▶ _Records for this task_:
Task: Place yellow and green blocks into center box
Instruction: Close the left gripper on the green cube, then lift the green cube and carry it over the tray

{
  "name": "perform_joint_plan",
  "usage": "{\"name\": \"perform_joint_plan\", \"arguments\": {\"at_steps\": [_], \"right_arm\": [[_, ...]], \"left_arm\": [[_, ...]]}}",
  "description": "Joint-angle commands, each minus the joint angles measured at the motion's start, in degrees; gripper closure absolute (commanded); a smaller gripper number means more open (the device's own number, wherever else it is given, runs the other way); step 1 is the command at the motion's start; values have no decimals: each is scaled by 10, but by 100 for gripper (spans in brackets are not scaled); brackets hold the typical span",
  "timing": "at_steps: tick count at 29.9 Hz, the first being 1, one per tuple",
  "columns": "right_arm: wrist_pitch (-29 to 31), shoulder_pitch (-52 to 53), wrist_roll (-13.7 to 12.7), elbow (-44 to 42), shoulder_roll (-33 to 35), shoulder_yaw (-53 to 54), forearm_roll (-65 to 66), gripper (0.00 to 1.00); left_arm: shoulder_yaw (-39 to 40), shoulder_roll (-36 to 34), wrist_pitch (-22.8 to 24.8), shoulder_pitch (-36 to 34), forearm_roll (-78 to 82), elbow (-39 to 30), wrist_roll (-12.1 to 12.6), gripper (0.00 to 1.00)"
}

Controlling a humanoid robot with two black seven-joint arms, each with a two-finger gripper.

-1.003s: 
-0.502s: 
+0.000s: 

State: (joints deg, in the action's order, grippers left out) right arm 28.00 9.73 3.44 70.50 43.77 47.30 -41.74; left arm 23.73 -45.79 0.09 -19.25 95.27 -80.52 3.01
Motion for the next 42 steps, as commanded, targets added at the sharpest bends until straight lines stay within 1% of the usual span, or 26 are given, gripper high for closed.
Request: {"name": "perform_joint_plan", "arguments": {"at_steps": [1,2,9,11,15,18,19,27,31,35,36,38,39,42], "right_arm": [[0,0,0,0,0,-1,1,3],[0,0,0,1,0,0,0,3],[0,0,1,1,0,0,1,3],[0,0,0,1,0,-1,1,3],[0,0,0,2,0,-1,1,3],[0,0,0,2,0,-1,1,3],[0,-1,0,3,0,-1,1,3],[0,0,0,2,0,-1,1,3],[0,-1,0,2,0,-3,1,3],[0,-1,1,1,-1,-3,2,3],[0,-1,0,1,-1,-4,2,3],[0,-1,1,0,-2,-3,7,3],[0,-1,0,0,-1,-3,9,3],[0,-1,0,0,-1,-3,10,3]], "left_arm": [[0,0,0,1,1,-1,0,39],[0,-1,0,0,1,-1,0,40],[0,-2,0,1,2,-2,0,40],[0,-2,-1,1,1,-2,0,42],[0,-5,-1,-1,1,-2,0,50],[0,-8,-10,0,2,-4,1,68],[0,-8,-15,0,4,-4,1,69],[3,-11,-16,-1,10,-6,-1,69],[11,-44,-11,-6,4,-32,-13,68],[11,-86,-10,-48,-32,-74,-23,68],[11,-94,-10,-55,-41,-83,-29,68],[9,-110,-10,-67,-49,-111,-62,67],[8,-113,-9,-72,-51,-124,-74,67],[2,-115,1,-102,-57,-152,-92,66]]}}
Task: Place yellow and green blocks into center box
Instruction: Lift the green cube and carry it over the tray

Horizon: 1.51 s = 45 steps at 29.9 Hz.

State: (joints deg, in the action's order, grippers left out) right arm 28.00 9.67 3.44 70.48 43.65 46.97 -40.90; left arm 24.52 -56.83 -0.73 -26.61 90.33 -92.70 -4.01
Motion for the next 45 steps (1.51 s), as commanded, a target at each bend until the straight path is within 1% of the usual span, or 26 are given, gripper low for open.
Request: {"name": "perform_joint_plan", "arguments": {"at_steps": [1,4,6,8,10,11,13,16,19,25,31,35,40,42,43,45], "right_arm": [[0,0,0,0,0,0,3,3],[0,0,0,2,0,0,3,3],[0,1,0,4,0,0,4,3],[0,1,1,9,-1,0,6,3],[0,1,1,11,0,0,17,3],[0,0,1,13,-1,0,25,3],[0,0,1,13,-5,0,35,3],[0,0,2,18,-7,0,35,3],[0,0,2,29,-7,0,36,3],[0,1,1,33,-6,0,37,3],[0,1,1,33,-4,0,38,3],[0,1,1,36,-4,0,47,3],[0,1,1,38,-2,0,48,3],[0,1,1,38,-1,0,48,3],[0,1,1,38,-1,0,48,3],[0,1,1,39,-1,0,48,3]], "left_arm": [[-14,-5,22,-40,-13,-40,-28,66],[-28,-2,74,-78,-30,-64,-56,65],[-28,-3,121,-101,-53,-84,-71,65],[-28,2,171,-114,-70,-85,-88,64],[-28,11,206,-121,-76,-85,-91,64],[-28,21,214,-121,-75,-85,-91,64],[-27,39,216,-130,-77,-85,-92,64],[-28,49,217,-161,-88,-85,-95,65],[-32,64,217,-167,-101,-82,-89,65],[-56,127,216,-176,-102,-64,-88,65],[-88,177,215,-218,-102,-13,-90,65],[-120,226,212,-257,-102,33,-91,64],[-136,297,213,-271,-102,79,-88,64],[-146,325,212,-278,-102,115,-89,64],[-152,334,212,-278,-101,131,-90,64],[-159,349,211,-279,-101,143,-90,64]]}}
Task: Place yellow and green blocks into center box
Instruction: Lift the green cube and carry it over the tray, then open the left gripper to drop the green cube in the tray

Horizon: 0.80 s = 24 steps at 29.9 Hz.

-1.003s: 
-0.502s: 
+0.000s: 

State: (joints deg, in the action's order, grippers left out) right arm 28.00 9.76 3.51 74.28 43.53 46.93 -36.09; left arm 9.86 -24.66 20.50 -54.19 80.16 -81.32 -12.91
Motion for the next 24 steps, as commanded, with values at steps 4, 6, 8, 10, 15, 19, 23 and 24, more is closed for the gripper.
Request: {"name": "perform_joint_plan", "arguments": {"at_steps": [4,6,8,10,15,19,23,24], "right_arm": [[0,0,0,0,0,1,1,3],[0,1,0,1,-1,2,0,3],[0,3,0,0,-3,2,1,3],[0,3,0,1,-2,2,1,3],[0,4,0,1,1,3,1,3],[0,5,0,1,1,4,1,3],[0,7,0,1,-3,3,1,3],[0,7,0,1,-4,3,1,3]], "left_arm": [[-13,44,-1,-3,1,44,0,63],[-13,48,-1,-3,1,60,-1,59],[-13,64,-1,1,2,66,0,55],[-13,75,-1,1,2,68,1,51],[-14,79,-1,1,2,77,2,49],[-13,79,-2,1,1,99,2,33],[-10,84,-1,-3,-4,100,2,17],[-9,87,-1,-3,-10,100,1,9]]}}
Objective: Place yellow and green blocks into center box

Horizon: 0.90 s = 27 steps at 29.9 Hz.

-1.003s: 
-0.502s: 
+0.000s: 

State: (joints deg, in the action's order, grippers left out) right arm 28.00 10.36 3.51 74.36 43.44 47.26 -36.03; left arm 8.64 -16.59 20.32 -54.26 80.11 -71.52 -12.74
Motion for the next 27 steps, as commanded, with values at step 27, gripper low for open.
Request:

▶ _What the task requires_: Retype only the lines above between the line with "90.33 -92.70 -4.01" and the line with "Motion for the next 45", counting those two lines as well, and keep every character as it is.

▶ _Task answer_:
State: (joints deg, in the action's order, grippers left out) right arm 28.00 9.67 3.44 70.48 43.65 46.97 -40.90; left arm 24.52 -56.83 -0.73 -26.61 90.33 -92.70 -4.01
Motion for the next 45 steps (1.51 s), as commanded, a target at each bend until the straight path is within 1% of the usual span, or 26 are given, gripper low for open.

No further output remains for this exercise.